_About this task_. When you reach the line in the data below that contains "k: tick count", please start repeating lines exactly, and stop after the line that contains "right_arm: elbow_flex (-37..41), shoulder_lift", repeating nothing else.

_Collected material_.
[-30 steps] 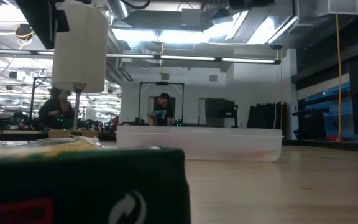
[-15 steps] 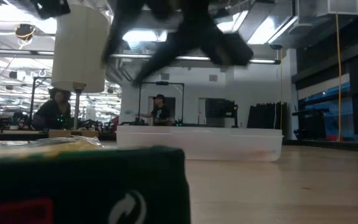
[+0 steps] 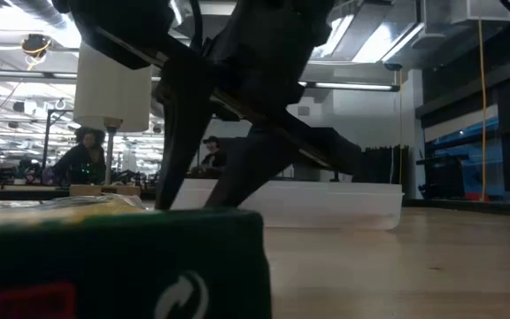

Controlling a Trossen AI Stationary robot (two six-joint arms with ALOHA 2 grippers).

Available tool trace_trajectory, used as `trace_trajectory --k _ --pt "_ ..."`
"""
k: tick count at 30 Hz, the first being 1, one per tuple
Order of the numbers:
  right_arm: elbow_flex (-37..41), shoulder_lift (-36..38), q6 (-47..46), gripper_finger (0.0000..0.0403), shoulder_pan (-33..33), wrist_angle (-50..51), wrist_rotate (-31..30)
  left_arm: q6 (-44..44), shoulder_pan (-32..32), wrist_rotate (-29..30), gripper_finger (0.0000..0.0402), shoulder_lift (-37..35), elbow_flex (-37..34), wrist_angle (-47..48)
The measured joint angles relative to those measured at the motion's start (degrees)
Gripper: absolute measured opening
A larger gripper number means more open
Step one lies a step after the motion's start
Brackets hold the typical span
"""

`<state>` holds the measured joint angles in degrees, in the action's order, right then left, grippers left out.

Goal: Pack school essentials
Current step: Put the light pink sticky notes into the transparent supply box

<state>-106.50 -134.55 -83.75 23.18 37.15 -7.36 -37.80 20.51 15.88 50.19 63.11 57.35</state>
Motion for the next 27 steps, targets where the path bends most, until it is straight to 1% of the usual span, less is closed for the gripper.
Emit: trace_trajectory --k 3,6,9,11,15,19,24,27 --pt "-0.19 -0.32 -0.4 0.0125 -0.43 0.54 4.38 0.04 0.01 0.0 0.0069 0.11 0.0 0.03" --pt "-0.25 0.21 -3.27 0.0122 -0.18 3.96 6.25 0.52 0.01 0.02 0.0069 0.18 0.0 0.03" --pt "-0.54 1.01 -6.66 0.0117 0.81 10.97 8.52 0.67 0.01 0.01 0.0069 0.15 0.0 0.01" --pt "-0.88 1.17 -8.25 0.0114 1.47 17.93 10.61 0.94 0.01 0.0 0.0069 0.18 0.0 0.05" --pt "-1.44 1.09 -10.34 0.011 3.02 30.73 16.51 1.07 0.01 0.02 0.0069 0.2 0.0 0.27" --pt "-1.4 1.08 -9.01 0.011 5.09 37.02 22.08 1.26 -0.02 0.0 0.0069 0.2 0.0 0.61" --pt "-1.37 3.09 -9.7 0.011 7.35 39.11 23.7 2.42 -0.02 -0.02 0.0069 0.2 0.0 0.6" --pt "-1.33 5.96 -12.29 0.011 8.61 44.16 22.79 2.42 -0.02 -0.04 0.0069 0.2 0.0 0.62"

_Answer to the exercise_.
k: tick count at 30 Hz, the first being 1, one per tuple
Order of the numbers:
  right_arm: elbow_flex (-37..41), shoulder_lift (-36..38), q6 (-47..46), gripper_finger (0.0000..0.0403), shoulder_pan (-33..33), wrist_angle (-50..51), wrist_rotate (-31..30)

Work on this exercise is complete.